The sequence of tarot trumps is almost explicable as a cosmograph, or symbolic map of the universe. The "celestial spheres" (Star, Moon, and Sun) are grouped together, just before emblems of heaven and God (the Angel and the World), reflecting the conventional understanding of the cosmic order. But there is a peculiarity: the Star appears before Moon and Sun, not after them as the wisdom of the times would have dictated. What gives?

It may be that the tarot designer was thinking more of "increasing power" than of astronomical location: Moon is brighter than Star, Sun is brighter than Moon. It may also be that the Star is meant to signal the celestial spheres generally (the tarot has no cards explicitly depicting the spheres of the planets). with the Moon and Sun singled out for special treatment. This possibility is especially appealing to me, as the Moon and Sun are traditional celestial symbols of the female/male duality, a theme that seems to permeate the tarot. (The tarot designer felt obliged to include a male and female pope, a male and female emperor, and both kings and queens for each suit, at a time when the norm cosisted of a thoroughly male hierarchy of powers.) It seems to me that the tarot designer wanted symbols of the male and female principles (Sun and Moon) positioned at the very top of the celestial realm, just below the heavens themselves, to emphasize the importance of this dichotomy.

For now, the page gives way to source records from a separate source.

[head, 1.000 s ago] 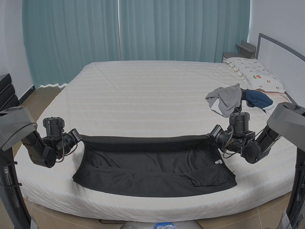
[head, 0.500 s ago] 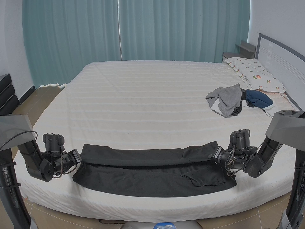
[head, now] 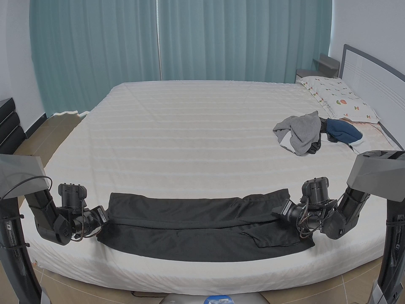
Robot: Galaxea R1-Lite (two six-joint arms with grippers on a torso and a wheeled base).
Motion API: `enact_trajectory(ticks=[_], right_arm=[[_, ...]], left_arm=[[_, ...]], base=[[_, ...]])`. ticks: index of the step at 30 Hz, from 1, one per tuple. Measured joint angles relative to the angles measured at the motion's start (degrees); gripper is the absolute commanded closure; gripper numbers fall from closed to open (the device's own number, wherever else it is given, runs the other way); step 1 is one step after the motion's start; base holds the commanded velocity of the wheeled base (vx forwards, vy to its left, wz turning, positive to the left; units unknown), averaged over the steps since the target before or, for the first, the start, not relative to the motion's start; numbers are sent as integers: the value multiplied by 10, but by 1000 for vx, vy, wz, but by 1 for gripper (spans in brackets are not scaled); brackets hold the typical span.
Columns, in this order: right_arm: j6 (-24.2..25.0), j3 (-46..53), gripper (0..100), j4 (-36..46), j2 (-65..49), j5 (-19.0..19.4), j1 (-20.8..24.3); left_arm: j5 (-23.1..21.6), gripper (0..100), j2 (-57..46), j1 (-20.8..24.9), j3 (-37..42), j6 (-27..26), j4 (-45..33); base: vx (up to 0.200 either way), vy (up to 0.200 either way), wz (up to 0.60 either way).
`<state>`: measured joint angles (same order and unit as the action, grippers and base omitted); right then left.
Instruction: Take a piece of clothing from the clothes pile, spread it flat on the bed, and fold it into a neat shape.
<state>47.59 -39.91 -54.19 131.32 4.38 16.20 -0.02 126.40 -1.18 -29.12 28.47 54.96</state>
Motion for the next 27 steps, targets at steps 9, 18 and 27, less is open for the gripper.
enact_trajectory(ticks=[9,18,27], right_arm=[[2,-1,0,-15,-22,1,-11],[5,-7,0,-17,-50,30,-54],[57,-19,0,-18,-51,93,-94]], left_arm=[[-1,0,-19,0,2,17,0],[-4,0,-39,-1,-56,80,-15],[-58,0,5,0,-158,143,-71]], base=[[0,0,0],[0,0,0],[0,0,0]])
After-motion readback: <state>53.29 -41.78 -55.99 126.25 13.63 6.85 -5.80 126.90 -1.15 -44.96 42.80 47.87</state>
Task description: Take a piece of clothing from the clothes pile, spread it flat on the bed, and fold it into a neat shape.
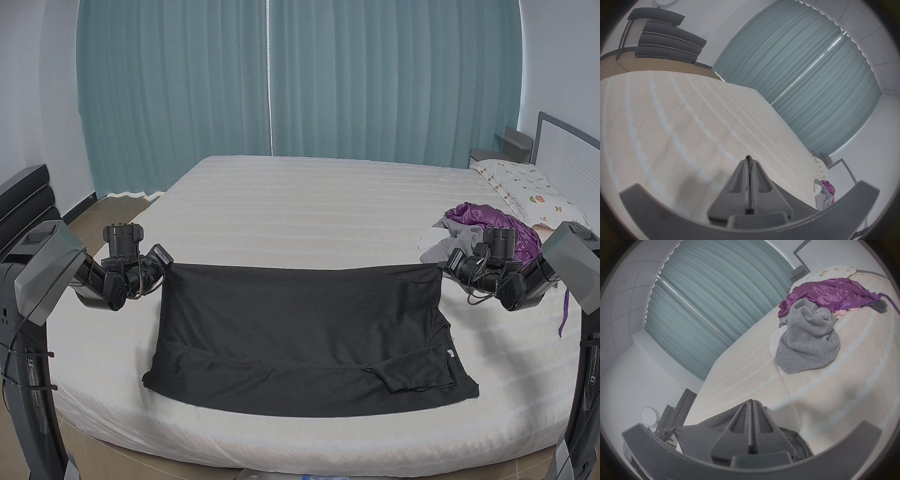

As unappetizing as it is to modern minds, we must recognize that throughout most of western history, the female principle was regarded as negative and inferior to the male principle. The Moon is outranked by the Sun, and furthermore presides over the uncomfortable, possibly frightening, world of the night. Many of these associations (deceit, ill omen, confusion, indecision) still cling to the Moon card in divinatory traditions. The original tarot designers, though certainly steeped in the patriarchal culture of old Europe, may have valued the feminine principle more than these cliches would suggest. Certainly the queens, Papess, and Empress are presented just as positively in the old decks as their male counterparts. Perhaps the original designers of the tarot were informed by a philosophy that regarded the feminine principle as essential (if nevertheless alien to the social norms of the time), and so they elevated the Moon above the Stars to (near) parity with the Sun, so that both male and female principles become indispensible templates for the entire created cosmos.